Getting the work done is urgent, Woods said, before the statue’s surface deteriorates further.
A restoration plan she presented must be approved by the Illinois Department of Natural Resources and the Illinois Historical Preservation Agency, Rausa said.
Once approved, the repairs will include removing bushes, which are holding moisture at the base of the statue; putting up scaffolding; and removing the damaged areas.
After that, experts will create forms that duplicate the lines and curves of the statue. The arms and other damaged areas will be remolded using a mixture of materials that matches the current concrete as closely as possible.
“The urgency now is to put a very large restoration project in place,” Woods said.

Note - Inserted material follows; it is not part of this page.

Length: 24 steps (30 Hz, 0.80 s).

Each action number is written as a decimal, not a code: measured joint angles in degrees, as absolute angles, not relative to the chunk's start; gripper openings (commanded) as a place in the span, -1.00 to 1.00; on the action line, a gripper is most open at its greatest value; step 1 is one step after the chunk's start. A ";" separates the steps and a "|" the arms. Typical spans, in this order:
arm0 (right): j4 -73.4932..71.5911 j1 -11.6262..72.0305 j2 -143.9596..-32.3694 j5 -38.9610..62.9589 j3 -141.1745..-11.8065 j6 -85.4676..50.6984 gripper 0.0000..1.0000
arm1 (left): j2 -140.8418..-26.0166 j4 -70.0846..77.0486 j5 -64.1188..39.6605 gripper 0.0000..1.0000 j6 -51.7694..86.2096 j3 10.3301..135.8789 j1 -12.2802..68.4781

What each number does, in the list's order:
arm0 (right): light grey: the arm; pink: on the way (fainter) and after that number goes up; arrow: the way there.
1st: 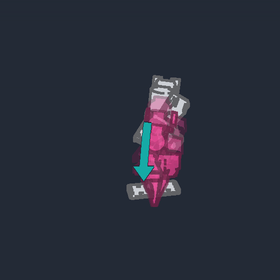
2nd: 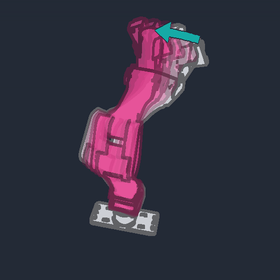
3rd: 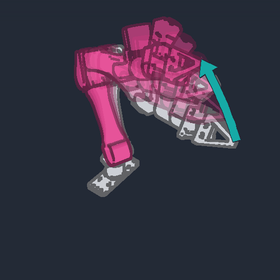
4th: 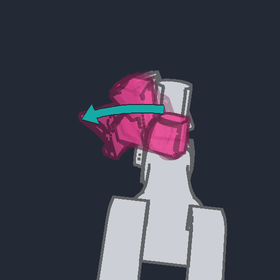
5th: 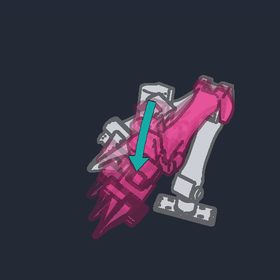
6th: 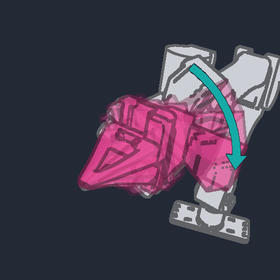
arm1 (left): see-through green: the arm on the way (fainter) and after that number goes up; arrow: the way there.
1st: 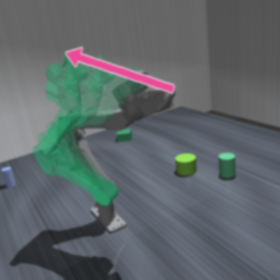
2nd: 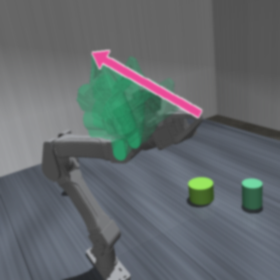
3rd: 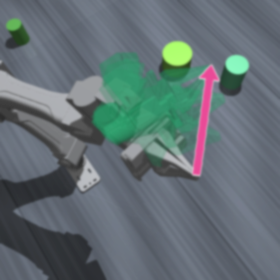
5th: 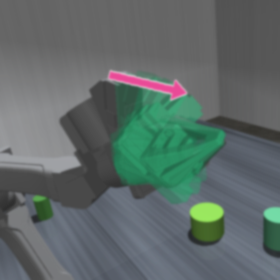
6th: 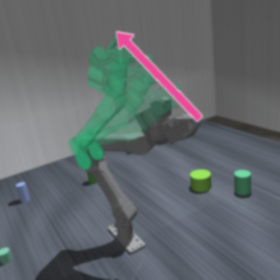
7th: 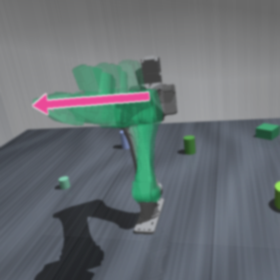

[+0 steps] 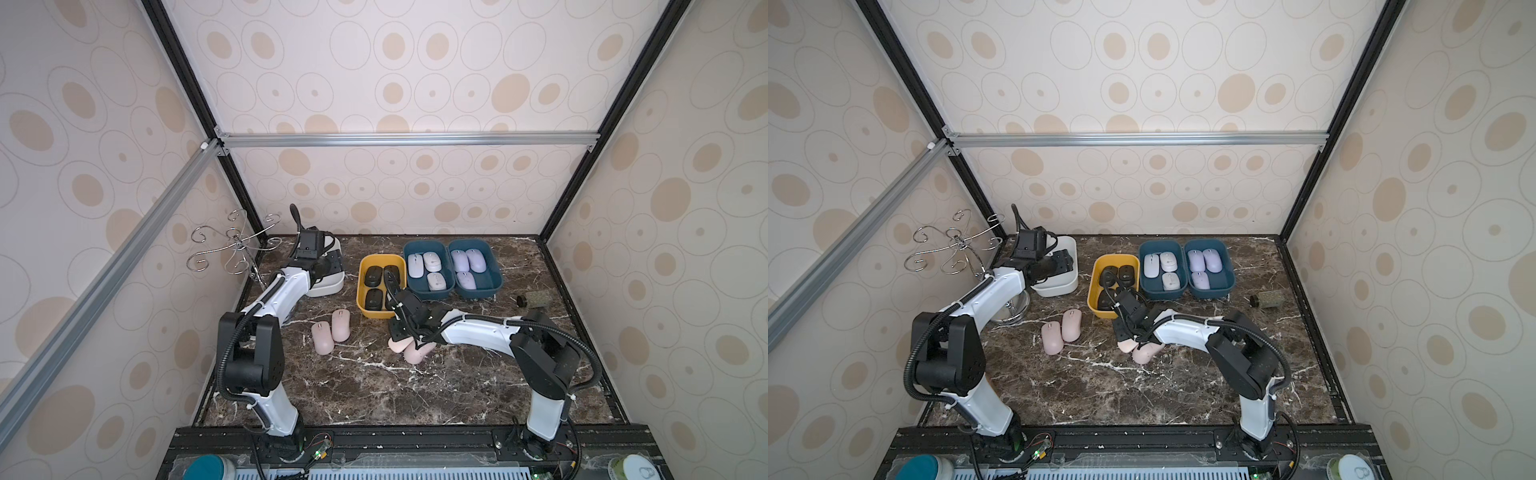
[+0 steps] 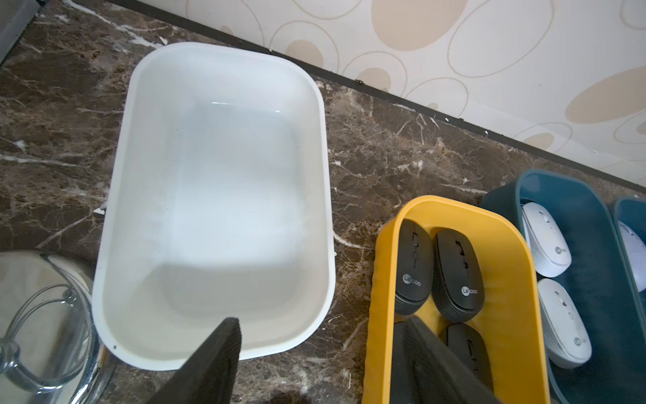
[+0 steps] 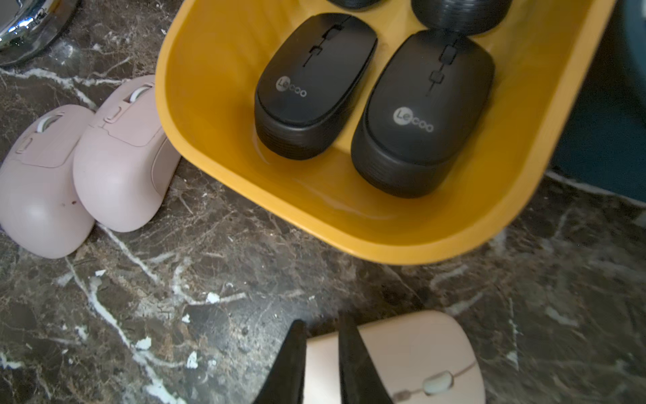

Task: Place the mice by color into the storage box
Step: Move the storage box to the center of the board.

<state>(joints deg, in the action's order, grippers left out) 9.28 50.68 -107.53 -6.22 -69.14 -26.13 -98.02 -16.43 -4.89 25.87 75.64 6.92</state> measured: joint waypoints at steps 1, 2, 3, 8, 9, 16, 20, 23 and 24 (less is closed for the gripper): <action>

The process will be slow and painstaking, she said, and probably will not be completed this year.
She said she hopes the scaffolding will be in place by mid-July, with work beginning in August.
The statue will be covered with a tent over the winter to protect it from further damage.
Woods said the statue has been patched and repaired numerous times over the years.
Ironically, epoxy injections done in 1989-1990 to repair cracks actually made the damage worse, she said.
“Epoxy is plastic,” Woods said. “It actually traps water and causes even more freeze-thaw damage.”
The epoxy will be removed and the cracks repaired, she said.
Created by sculptor Lorado Taft in 1910 as a tribute to all Native Americans and listed on the National Register of Historic Places, the statue stands on a 125-foot bluff. It draws thousands of visitors each year.
“It is a huge honor to work on this project,” Woods said. “We understand the significance of a Lorado Taft statue.”
Rausa said fundraising efforts will continue.
“We will be seeking donations. We will be knocking on doors again,” he said.
Nearly half the money raised has come from a $350,000 grant the IDNR received from the Illinois Department of Commerce and Economic Opportunity.
The rest came from donations, as well as funds raised during the annual Oregon Trail Days festival held at Lowden Park since 2010.
A large contributor was the Jeffris Family Foundation, of Janesville, Wisconsin, which gave a $150,000 matching grant.
Checks can be made to the Illinois Conservation Foundation and marked for the Black Hawk Statue, and mailed to Illinois Conservation Foundation, 1 Natural Resources Way, Springfield, IL 62702.